Döviz getirisinde asıl önemli faydayı ihracatın sağlayacağı muhakkak. Ancak ondan önce iç piyasadaki durumumuza bir göz atmakta yarar var. Faizlerdeki düşüşün piyasaya yansımasıyla ile birlikte reel sektörde hareketlenme ve iştahın da artması, daha canlı bir ekonomi modelinin oluşmasını beklediğimiz bu günlerde, gelişmeler çok da fazla bunun gerçekleşemediğini ortaya koyuyor. Reel faizler kamu bankaları tarafında bir parça gerilemiş olsa da özel bankalar buna çok da fazla ayak uyduramadılar ve kredi ve harcamalar konusunda henüz beklenen patlama oluşmadı. Araç satışlarının yüksek oranda düşmesi, beyaz eşyada ve mobilyada evlilik sezonuna rağmen hareketliliğin olmaması da bunun önemli göstergeleri. Elbette enflasyon ile birlikte fiyatların yükselmiş olmasının da bunda payı büyük.

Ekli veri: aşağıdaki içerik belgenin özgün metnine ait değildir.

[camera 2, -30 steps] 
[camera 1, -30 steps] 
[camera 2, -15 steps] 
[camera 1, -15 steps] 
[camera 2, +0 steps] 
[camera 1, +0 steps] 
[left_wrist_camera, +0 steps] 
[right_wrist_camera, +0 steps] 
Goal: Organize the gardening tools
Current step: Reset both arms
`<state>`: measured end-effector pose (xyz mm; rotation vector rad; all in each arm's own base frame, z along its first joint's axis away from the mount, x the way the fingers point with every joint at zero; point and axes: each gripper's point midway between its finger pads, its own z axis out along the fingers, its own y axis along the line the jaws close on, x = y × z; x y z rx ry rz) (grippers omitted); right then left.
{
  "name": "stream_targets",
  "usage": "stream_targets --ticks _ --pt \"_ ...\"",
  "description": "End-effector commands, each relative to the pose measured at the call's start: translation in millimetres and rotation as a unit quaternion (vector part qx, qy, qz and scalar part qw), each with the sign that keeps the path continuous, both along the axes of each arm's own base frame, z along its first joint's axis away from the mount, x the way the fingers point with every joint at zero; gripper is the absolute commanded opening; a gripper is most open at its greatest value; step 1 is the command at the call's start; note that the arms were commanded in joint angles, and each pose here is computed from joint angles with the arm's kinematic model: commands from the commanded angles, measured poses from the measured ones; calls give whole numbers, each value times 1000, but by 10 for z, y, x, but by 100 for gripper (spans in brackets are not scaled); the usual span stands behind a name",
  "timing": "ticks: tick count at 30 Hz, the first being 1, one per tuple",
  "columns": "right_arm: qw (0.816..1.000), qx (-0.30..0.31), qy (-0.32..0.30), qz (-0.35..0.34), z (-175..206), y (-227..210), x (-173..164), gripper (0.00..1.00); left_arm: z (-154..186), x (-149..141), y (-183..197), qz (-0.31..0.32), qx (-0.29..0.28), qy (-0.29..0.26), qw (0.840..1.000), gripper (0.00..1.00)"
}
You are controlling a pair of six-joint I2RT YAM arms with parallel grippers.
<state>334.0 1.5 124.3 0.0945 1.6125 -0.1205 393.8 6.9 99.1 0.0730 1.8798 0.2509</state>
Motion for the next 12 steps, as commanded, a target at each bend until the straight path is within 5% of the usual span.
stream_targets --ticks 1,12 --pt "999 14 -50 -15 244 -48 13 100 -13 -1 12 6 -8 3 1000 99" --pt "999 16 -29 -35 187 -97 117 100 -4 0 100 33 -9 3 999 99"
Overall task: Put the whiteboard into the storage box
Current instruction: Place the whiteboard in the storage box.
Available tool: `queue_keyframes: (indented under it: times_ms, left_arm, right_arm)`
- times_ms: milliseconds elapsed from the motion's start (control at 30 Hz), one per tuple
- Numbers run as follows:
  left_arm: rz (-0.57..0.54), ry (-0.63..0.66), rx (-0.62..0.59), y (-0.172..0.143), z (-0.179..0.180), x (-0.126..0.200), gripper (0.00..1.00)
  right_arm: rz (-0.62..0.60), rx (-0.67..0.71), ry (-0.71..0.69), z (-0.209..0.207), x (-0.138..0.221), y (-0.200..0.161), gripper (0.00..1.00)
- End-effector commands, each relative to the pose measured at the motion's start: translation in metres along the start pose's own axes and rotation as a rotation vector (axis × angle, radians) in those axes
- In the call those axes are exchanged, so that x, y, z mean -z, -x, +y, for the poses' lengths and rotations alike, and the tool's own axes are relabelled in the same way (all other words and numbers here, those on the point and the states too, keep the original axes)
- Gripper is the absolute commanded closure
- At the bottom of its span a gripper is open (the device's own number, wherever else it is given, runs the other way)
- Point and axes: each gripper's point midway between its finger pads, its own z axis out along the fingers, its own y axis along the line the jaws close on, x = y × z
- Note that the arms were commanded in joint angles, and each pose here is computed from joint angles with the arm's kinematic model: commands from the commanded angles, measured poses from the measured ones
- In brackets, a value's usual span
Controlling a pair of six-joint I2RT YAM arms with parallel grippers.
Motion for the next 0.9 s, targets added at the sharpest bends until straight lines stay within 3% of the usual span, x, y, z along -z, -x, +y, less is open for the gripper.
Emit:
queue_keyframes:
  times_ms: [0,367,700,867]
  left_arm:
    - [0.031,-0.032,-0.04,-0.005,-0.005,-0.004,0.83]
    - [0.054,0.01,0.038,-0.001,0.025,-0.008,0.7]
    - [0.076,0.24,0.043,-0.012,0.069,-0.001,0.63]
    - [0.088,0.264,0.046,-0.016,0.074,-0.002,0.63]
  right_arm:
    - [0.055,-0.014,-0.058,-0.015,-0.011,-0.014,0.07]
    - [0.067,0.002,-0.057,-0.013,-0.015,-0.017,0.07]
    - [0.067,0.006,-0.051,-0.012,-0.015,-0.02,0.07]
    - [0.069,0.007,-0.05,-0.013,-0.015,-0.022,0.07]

Özel sektörün önündeki dış borcun yüksekliği de yine karşımıza ihracattan başka yolun olmadığını ve daha yüksek kar marjları elde edilebilecek ihracat kanallarına bir an önce yönelmemiz gerekliliğini bir kez daha gözler önüne seriyor. Aksi halde borcun ödenmesinde ortaya çıkacak zorluklar, dış ticaretçilerimizi de olumsuz etkileyebilir. Harcamalar bayram ve yaz etkisi ile yükselirken, elbette bunun enflasyon üzerindeki etkisinin de açacağı yaraları daha iyi yönetmek gerekiyor.
İhracatı arttırmak dış ticaretçiyi rahatlatmak son derece önemli, ancak bu elbette kısa vadeli değil, uzun vadeli bir çözümün başlangıcı. Kısa vadede ise, piyasaların güven endeksini yeniden oluşturarak, yabancı sermayeli firmaları ve yatırımcıları Türkiye’ye ikna etmek en doğru çözüm olsa gerek. Bunun için de tüm siyasilerin ve otoritelerin, dışarıya karşı güven ve barış mesajlarını daha net vermeleri olmazsa olmaz. Ekonomideki ve para piyasasının gerekli gördüğü pek çok argümanın kullanılmaya çalışılmasına rağmen, henüz istenilen noktaya ulaşılamamış olması, bana Einstein’in sözünü hatırlatıyor. “Farklı sonuçlar elde etmek için, yolu değiştirmek gerekir.” Aynı yollar ile farklı sonuçlar elde etmek yerine bir an önce daha farklı, içerisinde siyasi güvenin daha fazla olduğu yolları bir an önce devreye almalıyız. Her zaman her tür krizi ve zorluğu aşmayı başarmış bir ülke ve toplum olarak, bunu da aşmak hiç de zor olmayacaktır.